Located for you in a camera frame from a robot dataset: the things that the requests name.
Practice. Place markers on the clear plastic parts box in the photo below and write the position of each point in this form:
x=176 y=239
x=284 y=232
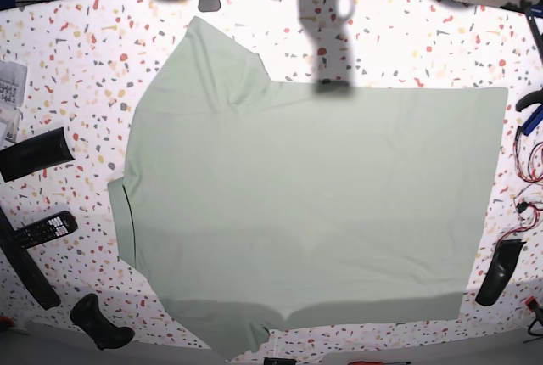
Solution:
x=12 y=83

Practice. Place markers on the long black bar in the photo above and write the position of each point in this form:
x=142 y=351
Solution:
x=26 y=269

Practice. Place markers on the black remote control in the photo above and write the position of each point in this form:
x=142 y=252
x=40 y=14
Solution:
x=48 y=229

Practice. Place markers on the black game controller grip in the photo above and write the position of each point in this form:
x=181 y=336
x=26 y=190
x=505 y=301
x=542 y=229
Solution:
x=87 y=316

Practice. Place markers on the black small tool bottom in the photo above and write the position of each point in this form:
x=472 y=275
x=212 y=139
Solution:
x=278 y=361

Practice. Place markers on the black curved handle right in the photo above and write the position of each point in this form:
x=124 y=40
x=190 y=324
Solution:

- Assignment:
Write out the data again word for word, minus any images.

- Expected answer:
Located for you in a camera frame from a robot dataset: the things that the requests name.
Practice. Place markers on the clear plastic parts box in the photo below and write the position of each point in this form:
x=176 y=239
x=284 y=232
Solution:
x=12 y=83

Practice. Place markers on the long black bar in the photo above and write the position of each point in this form:
x=142 y=351
Solution:
x=26 y=269

Practice. Place markers on the black remote control in the photo above and write the position of each point in this form:
x=142 y=252
x=40 y=14
Solution:
x=48 y=229

Practice. Place markers on the black game controller grip in the photo above and write the position of each point in this form:
x=181 y=336
x=26 y=190
x=505 y=301
x=542 y=229
Solution:
x=87 y=316

Practice. Place markers on the black small tool bottom in the photo above and write the position of each point in this form:
x=472 y=275
x=212 y=139
Solution:
x=278 y=361

Practice. Place markers on the black curved handle right in the photo above and write the position of each point in this form:
x=124 y=40
x=190 y=324
Solution:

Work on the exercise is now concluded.